**ASSIGNED TASK**
From the listing below, extract every line containing "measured".

**SUPPLIED MATERIAL**
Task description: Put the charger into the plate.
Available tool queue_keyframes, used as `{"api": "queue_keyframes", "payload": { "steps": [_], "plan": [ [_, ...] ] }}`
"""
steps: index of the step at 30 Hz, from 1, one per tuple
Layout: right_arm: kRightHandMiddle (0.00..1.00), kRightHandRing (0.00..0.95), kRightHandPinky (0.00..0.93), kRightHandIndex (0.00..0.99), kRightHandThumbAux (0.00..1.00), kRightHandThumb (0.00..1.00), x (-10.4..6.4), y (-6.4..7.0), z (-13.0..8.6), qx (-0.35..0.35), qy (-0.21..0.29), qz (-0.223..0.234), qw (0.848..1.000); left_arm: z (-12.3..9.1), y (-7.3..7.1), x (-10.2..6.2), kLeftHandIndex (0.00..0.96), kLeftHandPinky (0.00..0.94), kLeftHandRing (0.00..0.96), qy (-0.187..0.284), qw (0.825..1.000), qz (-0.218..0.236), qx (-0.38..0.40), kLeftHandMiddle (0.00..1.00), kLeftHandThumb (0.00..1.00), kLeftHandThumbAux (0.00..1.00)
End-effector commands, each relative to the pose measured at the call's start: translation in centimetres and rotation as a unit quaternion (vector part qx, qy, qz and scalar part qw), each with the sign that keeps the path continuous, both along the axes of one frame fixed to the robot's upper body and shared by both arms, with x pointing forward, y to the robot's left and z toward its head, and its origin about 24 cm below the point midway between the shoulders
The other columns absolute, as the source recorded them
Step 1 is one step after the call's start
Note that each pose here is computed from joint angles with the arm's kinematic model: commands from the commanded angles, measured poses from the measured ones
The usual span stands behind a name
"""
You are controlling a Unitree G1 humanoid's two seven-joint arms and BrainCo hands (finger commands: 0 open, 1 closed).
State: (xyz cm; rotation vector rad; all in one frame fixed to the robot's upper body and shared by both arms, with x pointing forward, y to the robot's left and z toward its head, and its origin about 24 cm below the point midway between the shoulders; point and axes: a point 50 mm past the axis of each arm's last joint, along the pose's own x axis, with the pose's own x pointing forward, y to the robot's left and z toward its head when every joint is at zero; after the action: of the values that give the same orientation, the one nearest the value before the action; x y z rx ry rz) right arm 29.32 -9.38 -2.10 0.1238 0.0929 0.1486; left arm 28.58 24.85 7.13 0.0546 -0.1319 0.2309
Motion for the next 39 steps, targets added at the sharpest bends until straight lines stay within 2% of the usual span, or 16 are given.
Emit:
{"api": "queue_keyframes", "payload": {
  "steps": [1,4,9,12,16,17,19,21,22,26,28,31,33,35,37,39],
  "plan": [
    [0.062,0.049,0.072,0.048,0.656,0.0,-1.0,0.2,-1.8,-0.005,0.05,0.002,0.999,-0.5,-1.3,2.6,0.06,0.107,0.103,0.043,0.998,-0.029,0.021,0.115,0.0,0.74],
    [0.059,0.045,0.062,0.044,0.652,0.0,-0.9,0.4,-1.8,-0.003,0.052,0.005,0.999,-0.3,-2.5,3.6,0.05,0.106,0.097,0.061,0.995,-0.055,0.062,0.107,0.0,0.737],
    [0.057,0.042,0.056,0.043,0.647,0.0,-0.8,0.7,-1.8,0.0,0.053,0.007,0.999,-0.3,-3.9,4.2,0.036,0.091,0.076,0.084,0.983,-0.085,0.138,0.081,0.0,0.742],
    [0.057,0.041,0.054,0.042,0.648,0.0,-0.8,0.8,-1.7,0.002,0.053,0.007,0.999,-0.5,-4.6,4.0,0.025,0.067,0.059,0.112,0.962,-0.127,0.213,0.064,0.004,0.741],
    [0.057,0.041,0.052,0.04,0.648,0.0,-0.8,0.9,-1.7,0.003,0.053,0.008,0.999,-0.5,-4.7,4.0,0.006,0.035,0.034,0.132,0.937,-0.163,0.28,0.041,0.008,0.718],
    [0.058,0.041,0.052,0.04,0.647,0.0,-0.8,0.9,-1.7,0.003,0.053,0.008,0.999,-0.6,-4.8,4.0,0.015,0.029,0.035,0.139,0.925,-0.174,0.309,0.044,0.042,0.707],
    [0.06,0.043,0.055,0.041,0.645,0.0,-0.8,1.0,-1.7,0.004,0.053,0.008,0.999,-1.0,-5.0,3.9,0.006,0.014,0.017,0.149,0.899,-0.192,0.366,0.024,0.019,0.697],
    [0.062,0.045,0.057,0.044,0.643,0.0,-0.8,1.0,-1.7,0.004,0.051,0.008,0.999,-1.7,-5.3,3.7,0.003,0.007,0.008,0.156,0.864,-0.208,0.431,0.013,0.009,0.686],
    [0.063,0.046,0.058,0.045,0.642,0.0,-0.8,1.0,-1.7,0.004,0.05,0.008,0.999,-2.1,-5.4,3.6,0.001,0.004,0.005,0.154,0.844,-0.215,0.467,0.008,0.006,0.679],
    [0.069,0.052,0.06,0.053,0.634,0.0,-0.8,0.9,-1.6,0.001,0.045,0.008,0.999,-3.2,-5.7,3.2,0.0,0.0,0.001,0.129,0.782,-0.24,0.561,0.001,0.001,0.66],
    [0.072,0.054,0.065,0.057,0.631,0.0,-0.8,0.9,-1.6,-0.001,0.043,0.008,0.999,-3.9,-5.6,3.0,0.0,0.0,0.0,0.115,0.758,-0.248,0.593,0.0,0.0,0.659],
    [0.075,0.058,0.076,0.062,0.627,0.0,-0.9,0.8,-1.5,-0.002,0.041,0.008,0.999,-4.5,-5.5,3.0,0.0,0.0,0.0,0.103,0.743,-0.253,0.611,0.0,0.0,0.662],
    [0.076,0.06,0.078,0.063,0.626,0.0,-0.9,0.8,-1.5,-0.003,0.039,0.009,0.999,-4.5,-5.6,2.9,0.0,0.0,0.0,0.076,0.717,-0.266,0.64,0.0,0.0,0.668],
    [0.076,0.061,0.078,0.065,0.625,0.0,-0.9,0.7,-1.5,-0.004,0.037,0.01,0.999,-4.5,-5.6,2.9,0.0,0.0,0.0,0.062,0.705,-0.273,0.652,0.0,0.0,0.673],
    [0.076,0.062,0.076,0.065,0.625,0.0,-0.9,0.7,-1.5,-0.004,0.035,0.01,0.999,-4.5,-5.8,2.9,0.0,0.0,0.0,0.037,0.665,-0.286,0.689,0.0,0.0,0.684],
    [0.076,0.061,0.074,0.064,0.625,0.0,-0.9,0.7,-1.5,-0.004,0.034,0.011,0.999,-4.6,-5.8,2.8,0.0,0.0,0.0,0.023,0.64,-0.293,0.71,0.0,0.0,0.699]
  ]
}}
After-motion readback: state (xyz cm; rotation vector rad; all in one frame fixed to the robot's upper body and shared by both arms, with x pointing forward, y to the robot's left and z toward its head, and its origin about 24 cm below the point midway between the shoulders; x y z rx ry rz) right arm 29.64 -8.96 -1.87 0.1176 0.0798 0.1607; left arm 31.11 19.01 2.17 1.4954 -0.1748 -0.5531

**SOLVED PROBLEM**
End-effector commands, each relative to the pose measured at the call's start: translation in centimetres and rotation as a unit quaternion (vector part qx, qy, qz and scalar part qw), each with the sign that keeps the path continuous, both along the axes of one frame fixed to the robot's upper body and shared by both arms, with x pointing forward, y to the robot's left and z toward its head, and its origin about 24 cm below the point midway between the shoulders
Note that each pose here is computed from joint angles with the arm's kinematic model: commands from the commanded angles, measured poses from the measured ones

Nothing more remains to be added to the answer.